THE PROBLEM:
From the first line to the last, restate the material word for word; pictures stay out.

THE DATA:
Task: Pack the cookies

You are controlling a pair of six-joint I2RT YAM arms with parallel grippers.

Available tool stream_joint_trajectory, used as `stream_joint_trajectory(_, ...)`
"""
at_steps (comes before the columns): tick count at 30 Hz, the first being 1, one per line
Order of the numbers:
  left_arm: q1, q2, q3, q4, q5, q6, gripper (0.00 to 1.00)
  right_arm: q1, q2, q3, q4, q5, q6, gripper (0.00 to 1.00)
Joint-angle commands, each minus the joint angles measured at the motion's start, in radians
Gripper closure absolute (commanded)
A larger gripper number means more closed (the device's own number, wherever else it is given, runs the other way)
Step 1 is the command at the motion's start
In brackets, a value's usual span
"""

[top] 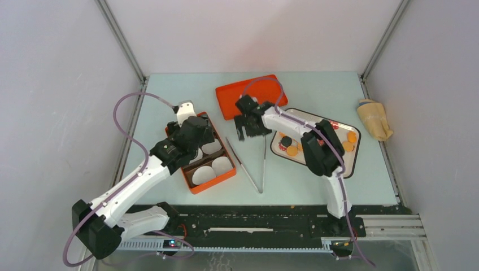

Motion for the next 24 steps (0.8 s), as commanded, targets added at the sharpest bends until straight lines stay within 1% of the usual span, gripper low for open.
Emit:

ANSWER SECTION:
Task: Pack the cookies

You are controlling a pair of six-joint I2RT YAM arms with parallel grippers.

Available tool stream_joint_trajectory, used as `stream_joint_trajectory(_, ...)`
"""
at_steps (comes before the columns): tick count at 30 Hz, the first being 1, one per line
Order of the numbers:
  left_arm: q1, q2, q3, q4, q5, q6, gripper (0.00 to 1.00)
  right_arm: q1, q2, q3, q4, q5, q6, gripper (0.00 to 1.00)
Joint-angle commands, each minus the joint angles measured at the motion's start, in radians
Gripper closure absolute (commanded)
A larger gripper number means more closed (the device's own number, wherever else it is given, runs the other way)
Step 1 is the command at the motion's start
In brackets, a value's usual span
"""

[top] 

Motion for the next 24 steps (0.8 s), as commanded, targets added at the sharpest bends until straight lines stay within 1% of the usual span, gripper low for open.
Emit:

No other output belongs with this exercise.